■ Task directions
Could you print, exactly as they stand, the lines from the one holding "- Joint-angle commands" to the end of the data below, and nothing more?

■ Data section
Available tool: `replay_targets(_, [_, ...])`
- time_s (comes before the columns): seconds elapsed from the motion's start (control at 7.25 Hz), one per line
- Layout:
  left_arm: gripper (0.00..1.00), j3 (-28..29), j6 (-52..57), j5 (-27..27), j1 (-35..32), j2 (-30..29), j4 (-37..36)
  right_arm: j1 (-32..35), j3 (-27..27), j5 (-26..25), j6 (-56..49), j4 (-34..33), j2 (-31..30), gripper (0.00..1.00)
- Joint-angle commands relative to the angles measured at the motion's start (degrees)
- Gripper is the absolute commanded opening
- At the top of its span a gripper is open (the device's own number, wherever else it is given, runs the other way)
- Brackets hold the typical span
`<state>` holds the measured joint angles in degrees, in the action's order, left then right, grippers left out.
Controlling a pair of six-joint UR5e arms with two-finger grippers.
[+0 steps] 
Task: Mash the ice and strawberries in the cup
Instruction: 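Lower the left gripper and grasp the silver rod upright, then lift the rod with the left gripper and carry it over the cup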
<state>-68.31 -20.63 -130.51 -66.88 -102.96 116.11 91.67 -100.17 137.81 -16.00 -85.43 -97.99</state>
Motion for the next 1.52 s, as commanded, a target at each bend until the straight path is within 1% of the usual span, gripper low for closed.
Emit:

■ Response area
- Joint-angle commands relative to the angles measured at the motion's start (degrees)
- Gripper is the absolute commanded opening
- At the top of its span a gripper is open (the device's own number, wherever else it is given, runs the other way)
- Brackets hold the typical span
`<state>` holds the measured joint angles in degrees, in the action's order, left then right, grippers left out.
Controlling a pair of six-joint UR5e arms with two-finger grippers.
[+0 steps] 
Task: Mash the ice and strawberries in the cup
Instruction: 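Lower the left gripper and grasp the silver rod upright, then lift the rod with the left gripper and carry it over the cup
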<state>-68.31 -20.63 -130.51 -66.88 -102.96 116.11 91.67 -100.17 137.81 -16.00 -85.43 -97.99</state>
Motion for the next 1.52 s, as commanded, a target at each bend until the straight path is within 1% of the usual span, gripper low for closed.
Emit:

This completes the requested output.